* _DIRECTIONS FOR THIS TASK_:
Within the listing below, how many lines include the string "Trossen"? Reply with only the number.

* _SUPPLIED ENTRIES_:
━━━━━━━━

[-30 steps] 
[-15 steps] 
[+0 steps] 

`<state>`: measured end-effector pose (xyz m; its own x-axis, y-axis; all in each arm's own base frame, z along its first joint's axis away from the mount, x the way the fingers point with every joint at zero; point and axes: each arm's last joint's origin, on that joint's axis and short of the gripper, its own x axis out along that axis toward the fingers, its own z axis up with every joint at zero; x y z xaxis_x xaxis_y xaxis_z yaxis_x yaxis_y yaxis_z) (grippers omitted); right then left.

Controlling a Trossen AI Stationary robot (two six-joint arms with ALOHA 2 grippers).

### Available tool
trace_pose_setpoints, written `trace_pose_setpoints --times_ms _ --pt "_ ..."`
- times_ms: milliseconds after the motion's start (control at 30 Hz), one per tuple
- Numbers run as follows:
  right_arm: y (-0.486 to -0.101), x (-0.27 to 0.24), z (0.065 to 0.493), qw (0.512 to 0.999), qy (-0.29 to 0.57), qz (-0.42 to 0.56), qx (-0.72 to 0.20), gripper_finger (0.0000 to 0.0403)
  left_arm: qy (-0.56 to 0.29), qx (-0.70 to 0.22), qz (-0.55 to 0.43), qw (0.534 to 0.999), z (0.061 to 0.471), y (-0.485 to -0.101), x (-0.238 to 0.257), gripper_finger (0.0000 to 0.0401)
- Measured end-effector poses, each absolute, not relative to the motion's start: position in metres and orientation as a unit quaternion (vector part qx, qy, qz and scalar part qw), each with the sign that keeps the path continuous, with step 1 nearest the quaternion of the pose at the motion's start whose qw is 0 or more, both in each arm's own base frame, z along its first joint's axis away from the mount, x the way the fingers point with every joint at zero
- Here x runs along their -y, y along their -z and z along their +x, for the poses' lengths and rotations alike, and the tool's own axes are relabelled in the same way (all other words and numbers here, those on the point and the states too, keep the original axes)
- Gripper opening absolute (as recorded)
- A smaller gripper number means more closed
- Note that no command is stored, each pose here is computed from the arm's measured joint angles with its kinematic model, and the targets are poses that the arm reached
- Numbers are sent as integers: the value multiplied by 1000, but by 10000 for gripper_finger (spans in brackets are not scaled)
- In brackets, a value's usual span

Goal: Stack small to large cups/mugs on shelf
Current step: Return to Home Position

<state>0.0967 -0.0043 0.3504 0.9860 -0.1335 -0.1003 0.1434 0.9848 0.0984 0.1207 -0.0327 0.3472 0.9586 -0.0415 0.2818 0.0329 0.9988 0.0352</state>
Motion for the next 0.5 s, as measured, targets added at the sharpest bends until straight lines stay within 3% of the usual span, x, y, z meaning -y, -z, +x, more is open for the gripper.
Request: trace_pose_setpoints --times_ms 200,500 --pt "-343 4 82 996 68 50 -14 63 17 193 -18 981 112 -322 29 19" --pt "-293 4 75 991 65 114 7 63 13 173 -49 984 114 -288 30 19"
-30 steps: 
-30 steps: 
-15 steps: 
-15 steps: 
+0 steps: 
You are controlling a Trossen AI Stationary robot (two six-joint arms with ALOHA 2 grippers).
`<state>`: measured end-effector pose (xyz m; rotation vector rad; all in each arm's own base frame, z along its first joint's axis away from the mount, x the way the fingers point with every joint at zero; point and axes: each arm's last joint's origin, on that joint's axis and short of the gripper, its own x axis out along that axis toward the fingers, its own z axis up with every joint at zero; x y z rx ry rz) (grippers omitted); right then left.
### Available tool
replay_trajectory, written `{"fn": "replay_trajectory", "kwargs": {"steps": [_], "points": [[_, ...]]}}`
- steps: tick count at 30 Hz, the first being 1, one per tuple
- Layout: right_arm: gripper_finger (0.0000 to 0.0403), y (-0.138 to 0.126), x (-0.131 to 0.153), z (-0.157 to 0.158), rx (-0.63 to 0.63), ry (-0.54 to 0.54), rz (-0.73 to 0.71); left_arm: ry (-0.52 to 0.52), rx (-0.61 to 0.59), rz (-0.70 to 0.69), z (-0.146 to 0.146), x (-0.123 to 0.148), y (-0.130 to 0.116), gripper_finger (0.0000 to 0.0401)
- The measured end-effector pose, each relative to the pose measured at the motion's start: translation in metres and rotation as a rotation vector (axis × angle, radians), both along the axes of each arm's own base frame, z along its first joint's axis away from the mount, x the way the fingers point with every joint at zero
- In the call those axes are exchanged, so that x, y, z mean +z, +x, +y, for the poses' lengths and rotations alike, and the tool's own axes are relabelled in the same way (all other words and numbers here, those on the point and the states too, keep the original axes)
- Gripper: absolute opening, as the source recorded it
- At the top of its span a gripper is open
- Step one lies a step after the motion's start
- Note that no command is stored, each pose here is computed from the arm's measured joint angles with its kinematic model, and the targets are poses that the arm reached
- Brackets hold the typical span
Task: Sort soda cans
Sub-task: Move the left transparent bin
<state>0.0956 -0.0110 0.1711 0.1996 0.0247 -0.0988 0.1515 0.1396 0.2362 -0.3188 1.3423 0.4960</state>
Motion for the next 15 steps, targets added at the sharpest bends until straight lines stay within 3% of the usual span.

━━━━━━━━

* _EXERCISE RESPONSE_:
2